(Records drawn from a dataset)

--- --- ---

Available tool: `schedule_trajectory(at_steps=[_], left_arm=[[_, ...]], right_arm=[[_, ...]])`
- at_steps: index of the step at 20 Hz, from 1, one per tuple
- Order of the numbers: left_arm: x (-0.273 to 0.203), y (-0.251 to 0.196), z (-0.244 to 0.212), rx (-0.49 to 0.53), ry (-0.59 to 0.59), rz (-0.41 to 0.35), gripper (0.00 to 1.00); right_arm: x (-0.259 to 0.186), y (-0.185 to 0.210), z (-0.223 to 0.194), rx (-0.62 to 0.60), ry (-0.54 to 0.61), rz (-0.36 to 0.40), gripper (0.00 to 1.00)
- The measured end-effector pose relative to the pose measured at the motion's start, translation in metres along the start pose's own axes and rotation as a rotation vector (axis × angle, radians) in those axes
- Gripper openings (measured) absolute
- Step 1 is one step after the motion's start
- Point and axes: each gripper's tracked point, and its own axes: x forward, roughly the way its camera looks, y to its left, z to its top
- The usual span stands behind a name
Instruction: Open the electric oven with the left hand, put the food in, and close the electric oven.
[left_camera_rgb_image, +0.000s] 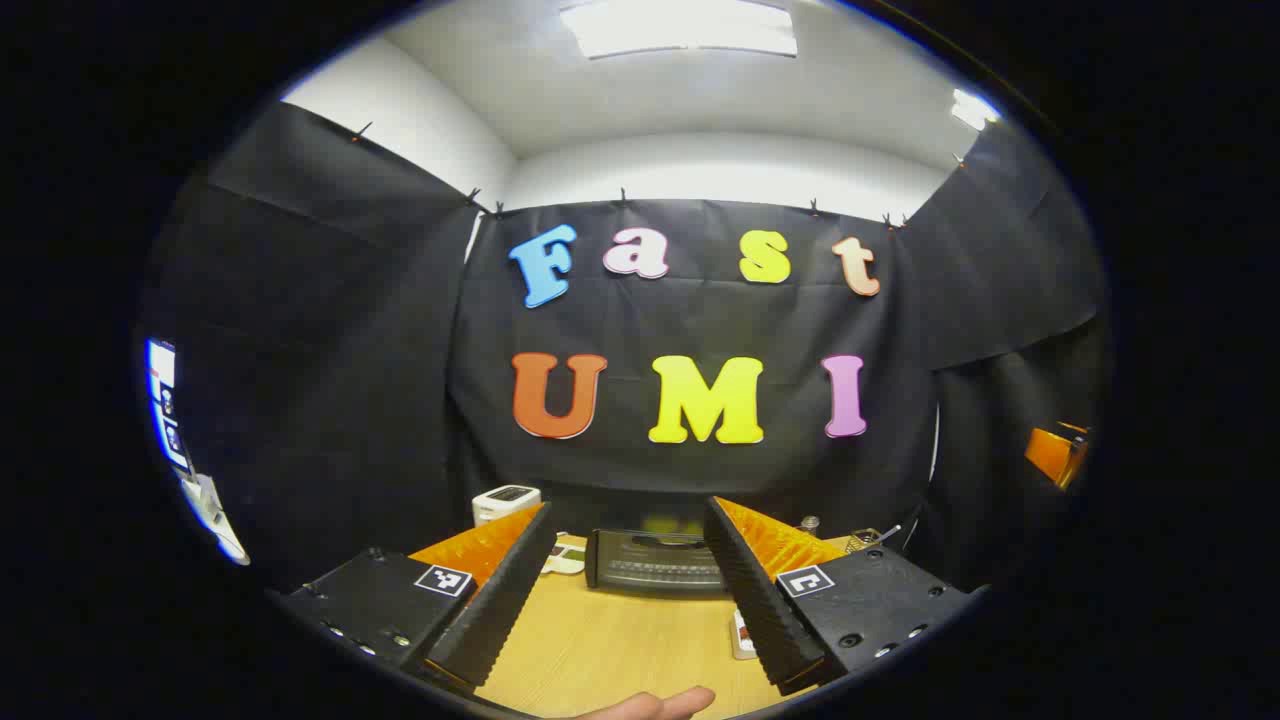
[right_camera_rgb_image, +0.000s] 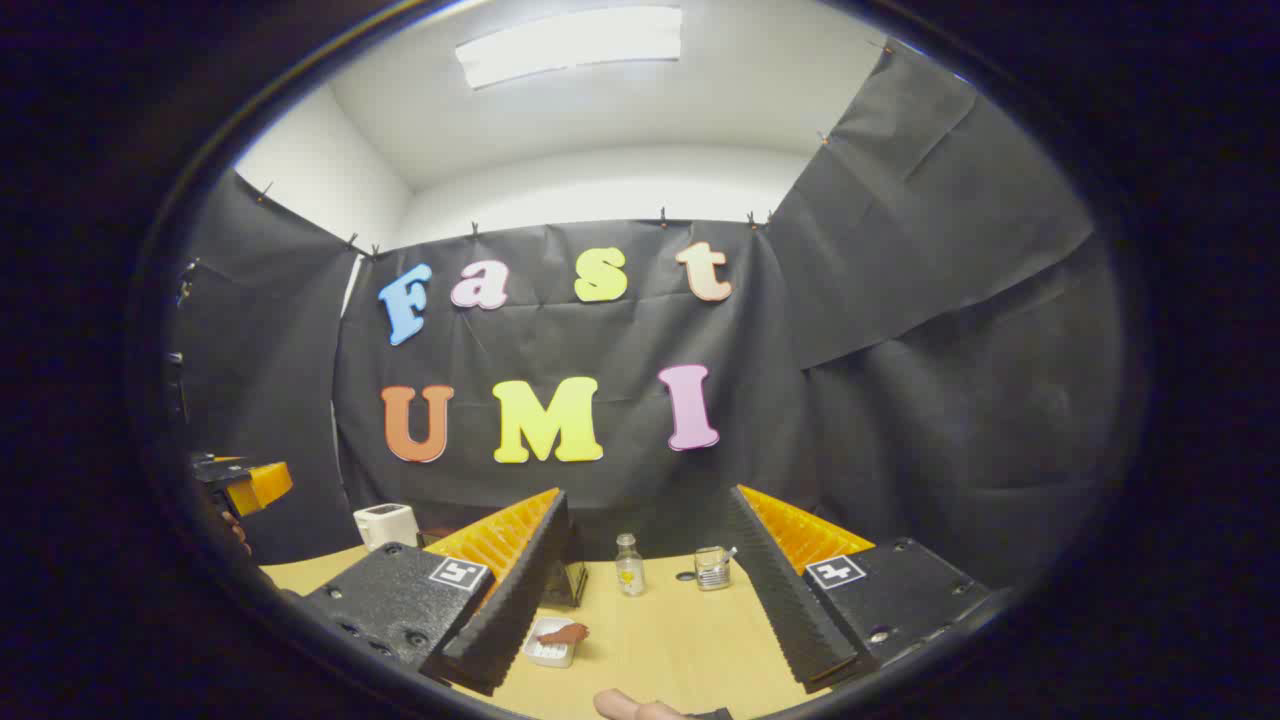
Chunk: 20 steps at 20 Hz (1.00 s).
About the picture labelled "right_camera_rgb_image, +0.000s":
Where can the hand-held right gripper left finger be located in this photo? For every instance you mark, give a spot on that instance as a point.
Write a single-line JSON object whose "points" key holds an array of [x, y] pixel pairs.
{"points": [[520, 600]]}

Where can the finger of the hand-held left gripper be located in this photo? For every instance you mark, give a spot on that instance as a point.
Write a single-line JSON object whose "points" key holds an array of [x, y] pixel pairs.
{"points": [[250, 485]]}

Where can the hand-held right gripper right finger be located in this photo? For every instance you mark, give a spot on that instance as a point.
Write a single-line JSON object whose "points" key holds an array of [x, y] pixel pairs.
{"points": [[790, 610]]}

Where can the brown meat piece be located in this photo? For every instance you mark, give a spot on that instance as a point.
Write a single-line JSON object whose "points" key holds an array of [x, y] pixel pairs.
{"points": [[566, 634]]}

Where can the white rectangular tray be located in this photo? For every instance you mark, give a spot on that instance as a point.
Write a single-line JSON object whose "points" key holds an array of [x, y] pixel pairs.
{"points": [[548, 652]]}

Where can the clear glass bottle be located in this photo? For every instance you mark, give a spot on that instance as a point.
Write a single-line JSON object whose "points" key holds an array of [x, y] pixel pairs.
{"points": [[629, 570]]}

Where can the white toaster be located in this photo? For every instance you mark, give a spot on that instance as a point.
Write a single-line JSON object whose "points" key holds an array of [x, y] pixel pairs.
{"points": [[385, 525]]}

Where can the black backdrop cloth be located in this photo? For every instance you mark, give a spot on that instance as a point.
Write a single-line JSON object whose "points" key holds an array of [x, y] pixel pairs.
{"points": [[900, 400]]}

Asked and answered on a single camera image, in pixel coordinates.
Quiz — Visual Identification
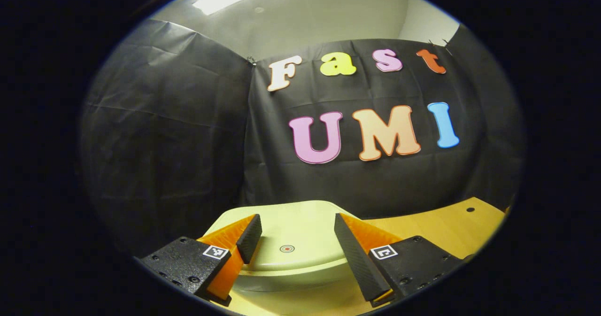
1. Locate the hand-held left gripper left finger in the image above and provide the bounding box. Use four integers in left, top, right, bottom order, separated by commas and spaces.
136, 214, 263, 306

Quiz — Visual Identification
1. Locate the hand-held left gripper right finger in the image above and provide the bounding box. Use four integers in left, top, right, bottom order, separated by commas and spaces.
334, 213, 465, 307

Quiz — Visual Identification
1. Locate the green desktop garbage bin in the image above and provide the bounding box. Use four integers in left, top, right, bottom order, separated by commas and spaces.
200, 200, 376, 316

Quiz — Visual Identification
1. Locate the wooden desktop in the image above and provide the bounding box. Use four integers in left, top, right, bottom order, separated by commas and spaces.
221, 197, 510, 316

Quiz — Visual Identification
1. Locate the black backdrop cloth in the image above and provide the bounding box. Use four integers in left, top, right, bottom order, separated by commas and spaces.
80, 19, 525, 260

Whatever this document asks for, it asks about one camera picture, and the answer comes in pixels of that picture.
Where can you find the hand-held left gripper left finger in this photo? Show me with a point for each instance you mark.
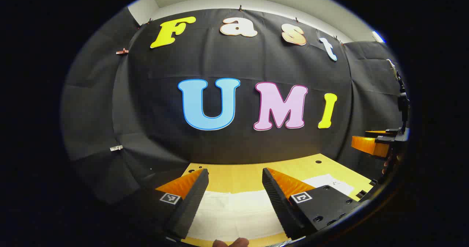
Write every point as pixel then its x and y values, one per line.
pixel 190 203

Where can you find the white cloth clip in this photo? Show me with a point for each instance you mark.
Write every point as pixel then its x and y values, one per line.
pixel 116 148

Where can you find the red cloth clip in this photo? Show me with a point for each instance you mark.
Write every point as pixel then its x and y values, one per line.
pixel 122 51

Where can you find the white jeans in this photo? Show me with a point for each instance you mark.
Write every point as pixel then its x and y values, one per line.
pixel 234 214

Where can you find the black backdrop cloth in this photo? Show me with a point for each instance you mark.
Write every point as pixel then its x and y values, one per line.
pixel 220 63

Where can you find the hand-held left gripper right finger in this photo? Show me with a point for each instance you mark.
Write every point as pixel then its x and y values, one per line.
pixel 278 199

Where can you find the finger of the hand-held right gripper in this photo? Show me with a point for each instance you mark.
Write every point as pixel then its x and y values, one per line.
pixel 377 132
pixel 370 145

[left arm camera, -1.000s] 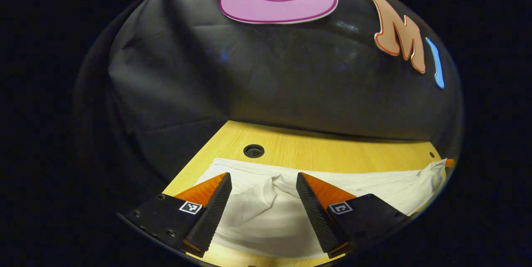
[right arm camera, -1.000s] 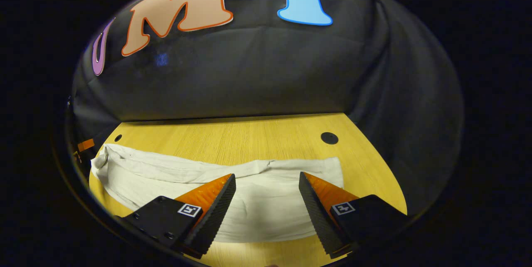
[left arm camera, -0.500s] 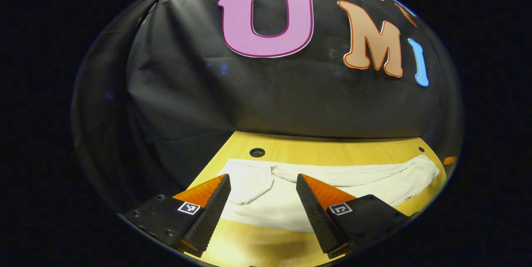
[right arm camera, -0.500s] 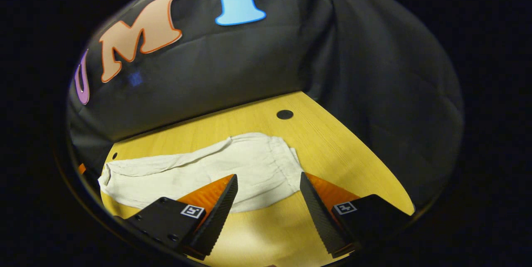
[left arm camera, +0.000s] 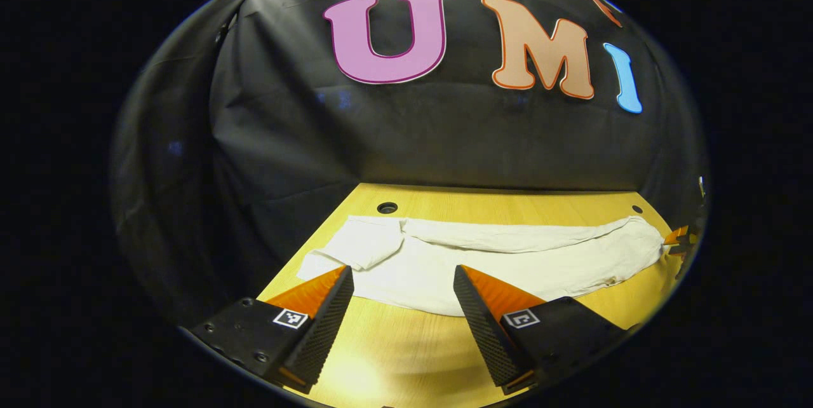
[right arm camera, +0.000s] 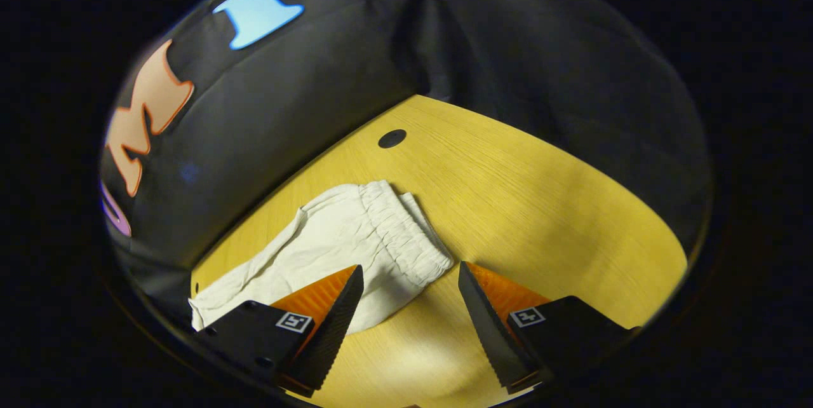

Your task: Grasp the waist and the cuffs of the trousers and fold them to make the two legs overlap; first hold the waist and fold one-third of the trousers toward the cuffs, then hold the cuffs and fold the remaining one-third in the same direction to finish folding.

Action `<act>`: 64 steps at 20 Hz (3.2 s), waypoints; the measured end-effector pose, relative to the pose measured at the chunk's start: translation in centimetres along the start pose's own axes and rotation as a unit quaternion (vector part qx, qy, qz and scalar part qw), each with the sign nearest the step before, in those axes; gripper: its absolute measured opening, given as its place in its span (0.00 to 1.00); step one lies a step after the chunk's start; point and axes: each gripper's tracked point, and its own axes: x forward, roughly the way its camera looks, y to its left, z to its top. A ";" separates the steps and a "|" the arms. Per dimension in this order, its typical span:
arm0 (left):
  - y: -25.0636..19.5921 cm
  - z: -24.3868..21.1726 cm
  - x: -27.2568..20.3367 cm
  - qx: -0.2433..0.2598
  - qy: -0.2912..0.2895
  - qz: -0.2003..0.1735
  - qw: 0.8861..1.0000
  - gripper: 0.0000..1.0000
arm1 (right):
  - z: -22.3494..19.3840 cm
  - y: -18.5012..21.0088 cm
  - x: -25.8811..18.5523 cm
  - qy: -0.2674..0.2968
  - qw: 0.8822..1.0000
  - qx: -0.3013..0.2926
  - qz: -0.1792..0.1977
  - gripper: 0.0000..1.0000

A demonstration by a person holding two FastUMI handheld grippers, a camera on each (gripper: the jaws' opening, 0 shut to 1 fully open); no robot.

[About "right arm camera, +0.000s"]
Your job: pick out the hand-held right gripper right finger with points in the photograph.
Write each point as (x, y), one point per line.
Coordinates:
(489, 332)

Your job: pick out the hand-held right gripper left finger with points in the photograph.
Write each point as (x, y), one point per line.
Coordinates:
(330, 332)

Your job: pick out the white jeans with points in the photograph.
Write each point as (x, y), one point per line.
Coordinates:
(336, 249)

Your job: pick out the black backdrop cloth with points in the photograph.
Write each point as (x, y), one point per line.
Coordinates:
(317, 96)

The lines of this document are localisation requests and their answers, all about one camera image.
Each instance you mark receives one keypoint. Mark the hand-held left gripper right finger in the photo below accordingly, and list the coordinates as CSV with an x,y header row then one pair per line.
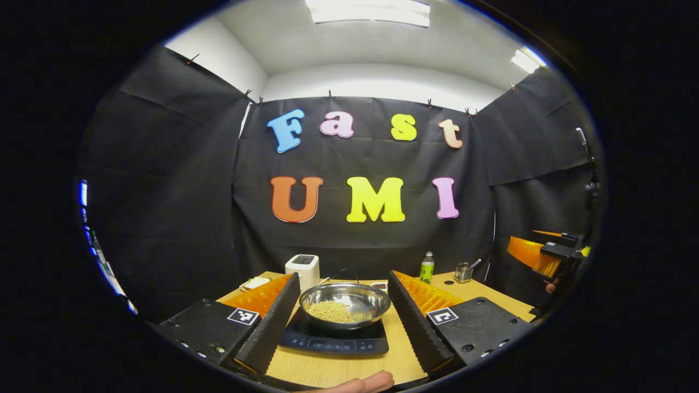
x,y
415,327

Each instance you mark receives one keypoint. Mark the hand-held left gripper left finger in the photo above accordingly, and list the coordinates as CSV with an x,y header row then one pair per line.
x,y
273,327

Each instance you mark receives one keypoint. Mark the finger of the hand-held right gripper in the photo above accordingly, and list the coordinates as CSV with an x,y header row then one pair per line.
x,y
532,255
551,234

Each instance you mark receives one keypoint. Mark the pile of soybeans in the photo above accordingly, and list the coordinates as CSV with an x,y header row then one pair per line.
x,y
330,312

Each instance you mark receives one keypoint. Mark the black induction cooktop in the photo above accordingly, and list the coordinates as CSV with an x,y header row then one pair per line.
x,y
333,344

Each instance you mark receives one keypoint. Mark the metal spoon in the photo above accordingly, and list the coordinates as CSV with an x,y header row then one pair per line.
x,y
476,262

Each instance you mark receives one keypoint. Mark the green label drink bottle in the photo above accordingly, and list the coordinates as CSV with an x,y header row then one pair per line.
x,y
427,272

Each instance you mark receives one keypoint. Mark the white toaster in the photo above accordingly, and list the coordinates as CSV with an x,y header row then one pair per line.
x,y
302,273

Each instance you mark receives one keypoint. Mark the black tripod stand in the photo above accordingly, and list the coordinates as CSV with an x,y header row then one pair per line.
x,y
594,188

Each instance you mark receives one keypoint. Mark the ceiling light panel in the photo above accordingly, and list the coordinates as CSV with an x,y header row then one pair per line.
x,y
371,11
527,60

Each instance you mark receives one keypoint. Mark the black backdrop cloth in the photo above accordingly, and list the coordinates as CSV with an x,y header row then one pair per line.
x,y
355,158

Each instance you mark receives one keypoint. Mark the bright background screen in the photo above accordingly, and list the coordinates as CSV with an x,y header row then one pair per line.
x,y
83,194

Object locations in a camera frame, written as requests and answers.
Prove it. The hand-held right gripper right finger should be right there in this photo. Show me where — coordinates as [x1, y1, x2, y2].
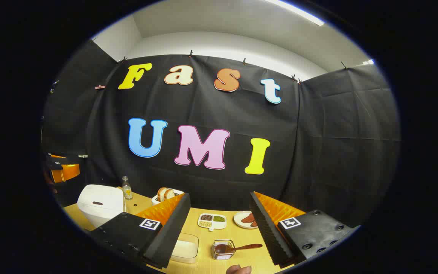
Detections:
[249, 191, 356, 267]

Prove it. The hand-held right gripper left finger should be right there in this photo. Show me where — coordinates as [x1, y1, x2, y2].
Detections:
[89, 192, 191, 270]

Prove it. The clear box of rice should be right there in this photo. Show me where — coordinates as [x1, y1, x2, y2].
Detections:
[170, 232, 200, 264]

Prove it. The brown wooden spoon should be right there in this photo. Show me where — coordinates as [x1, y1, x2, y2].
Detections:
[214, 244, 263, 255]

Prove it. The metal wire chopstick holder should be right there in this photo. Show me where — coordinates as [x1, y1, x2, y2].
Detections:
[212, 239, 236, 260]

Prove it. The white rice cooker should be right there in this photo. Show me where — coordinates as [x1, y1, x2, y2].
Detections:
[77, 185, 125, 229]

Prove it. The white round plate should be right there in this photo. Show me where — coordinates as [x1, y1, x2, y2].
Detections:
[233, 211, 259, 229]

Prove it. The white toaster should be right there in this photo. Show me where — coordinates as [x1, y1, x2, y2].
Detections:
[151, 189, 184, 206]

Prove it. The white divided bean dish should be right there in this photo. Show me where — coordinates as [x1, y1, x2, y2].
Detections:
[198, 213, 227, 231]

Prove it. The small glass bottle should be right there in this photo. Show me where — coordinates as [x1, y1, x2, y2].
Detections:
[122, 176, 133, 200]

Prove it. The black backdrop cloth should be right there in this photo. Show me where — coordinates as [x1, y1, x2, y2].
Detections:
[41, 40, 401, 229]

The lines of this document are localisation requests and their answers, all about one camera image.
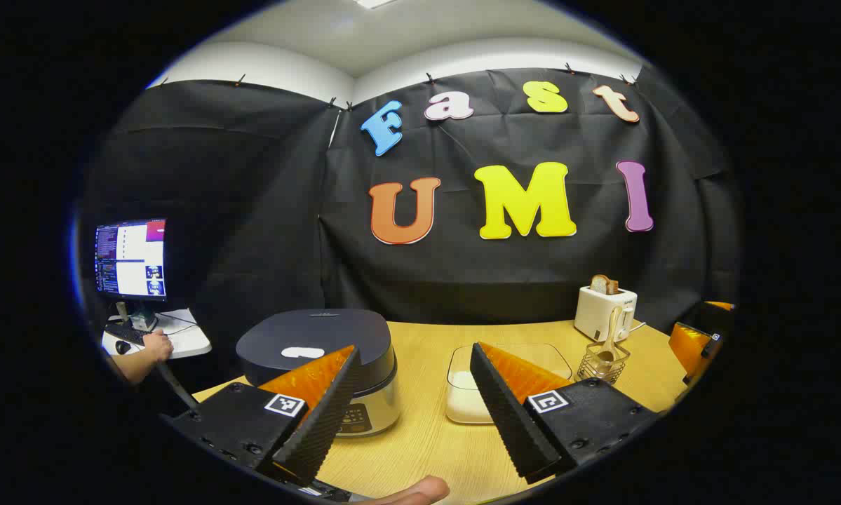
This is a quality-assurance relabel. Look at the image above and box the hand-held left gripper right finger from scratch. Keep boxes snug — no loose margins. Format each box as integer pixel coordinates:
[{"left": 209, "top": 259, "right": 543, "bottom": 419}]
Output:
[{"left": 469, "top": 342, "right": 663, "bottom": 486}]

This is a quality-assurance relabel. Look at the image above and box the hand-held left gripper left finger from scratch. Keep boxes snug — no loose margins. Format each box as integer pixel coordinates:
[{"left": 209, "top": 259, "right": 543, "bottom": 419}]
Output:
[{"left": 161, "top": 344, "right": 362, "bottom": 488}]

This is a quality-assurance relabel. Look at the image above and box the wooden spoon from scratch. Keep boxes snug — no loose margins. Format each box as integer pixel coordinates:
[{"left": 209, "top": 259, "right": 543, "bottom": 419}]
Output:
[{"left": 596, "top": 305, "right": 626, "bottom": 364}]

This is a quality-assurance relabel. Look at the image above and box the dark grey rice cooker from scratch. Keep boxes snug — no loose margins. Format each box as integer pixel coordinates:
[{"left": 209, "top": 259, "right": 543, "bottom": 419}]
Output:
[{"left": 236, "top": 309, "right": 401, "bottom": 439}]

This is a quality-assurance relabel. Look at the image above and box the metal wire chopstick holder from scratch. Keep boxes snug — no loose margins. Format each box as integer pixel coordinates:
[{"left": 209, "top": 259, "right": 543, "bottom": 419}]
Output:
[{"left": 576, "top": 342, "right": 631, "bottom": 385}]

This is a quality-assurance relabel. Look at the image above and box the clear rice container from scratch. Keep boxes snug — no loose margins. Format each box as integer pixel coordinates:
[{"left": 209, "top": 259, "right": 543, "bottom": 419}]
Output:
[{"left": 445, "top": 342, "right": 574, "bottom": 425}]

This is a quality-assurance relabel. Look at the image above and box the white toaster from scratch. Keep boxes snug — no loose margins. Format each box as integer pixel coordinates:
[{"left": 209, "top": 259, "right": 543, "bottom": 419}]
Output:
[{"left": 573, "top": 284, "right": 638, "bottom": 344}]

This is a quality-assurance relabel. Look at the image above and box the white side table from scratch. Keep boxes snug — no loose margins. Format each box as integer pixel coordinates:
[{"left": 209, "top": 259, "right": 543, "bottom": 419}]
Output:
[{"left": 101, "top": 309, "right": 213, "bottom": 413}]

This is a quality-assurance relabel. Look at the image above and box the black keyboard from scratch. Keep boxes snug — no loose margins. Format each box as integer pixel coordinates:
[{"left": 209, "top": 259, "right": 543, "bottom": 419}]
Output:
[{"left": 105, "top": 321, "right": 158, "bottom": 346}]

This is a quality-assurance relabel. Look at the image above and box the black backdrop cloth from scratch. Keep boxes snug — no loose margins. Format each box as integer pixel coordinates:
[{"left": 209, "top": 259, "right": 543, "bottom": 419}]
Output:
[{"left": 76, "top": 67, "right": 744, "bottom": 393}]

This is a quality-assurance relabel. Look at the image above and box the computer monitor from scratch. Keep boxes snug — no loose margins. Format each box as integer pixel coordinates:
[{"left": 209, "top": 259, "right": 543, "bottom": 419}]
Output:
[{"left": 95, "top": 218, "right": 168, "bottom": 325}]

--- --- ---

> **PROBLEM TO WORK ON**
Word for word and without pictures, please write out only the lines from the start of the entries through the line containing "Where can the finger", both included.

> **RESPONSE TO THIS TASK**
Available tool: `schedule_trajectory(at_steps=[_], left_arm=[[_, ...]], right_arm=[[_, ...]])`
- at_steps: index of the step at 20 Hz, from 1, one per tuple
- Order of the numbers: left_arm: x (-0.273 to 0.203), y (-0.251 to 0.196), z (-0.244 to 0.212), rx (-0.49 to 0.53), ry (-0.59 to 0.59), rz (-0.41 to 0.35), gripper (0.00 to 1.00); right_arm: x (-0.259 to 0.186), y (-0.185 to 0.210), z (-0.223 to 0.194), rx (-0.62 to 0.60), ry (-0.54 to 0.61), rz (-0.36 to 0.40), gripper (0.00 to 1.00)
- The measured end-effector pose relative to the pose measured at the motion's start, translation in metres along the start pose's own axes and rotation as a rotation vector (axis × angle, radians) in those axes
- Gripper openings (measured) absolute
- Step 1 is one step after the motion's start
- Point and axes: each gripper's tracked point, and its own axes: x forward, roughly the way its camera looks, y to its left, z to its top
- The usual span stands behind a name
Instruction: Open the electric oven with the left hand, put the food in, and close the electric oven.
[left_camera_rgb_image, +0.000s] 
[right_camera_rgb_image, +0.000s] 
Chunk: 20 steps at 20 Hz (1.00 s).
About the picture labelled "right_camera_rgb_image, +0.000s":
Where can the hand-held right gripper left finger be located in this photo? For every instance you mark, give a spot on that instance as a point.
Write a single-line JSON object whose "points" key holds an array of [x, y] pixel pairs.
{"points": [[520, 600]]}

Where can the finger of the hand-held left gripper be located in this photo? For every instance you mark, give a spot on that instance as a point.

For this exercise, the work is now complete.